» Task directions: Go through the data line by line. Copy each one holding the string "target".

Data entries
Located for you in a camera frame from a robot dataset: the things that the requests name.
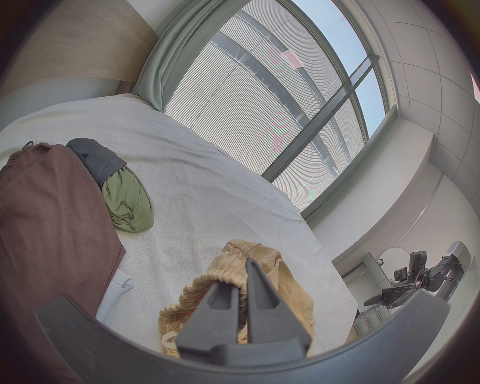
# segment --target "bed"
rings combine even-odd
[[[117,231],[119,269],[133,288],[118,300],[111,328],[160,352],[158,313],[178,301],[232,239],[278,249],[315,303],[313,353],[347,339],[357,303],[289,198],[215,145],[139,97],[125,94],[51,106],[0,132],[0,160],[28,141],[97,140],[127,161],[148,191],[154,226]]]

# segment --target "sky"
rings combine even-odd
[[[351,75],[367,57],[357,34],[331,0],[293,0],[317,25]],[[385,116],[382,96],[373,71],[357,88],[357,96],[363,111],[369,137]]]

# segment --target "green garment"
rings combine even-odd
[[[120,168],[102,186],[102,194],[113,225],[125,232],[140,232],[153,225],[153,207],[136,176]]]

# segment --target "curtain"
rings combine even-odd
[[[153,48],[136,93],[164,111],[200,51],[249,0],[194,0]]]

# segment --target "wooden panel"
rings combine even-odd
[[[64,0],[26,41],[0,95],[57,76],[133,83],[157,39],[126,0]]]

» Exercise answer:
# segment --target "bed"
# segment --target "sky"
# segment --target "green garment"
# segment --target "curtain"
# segment --target "wooden panel"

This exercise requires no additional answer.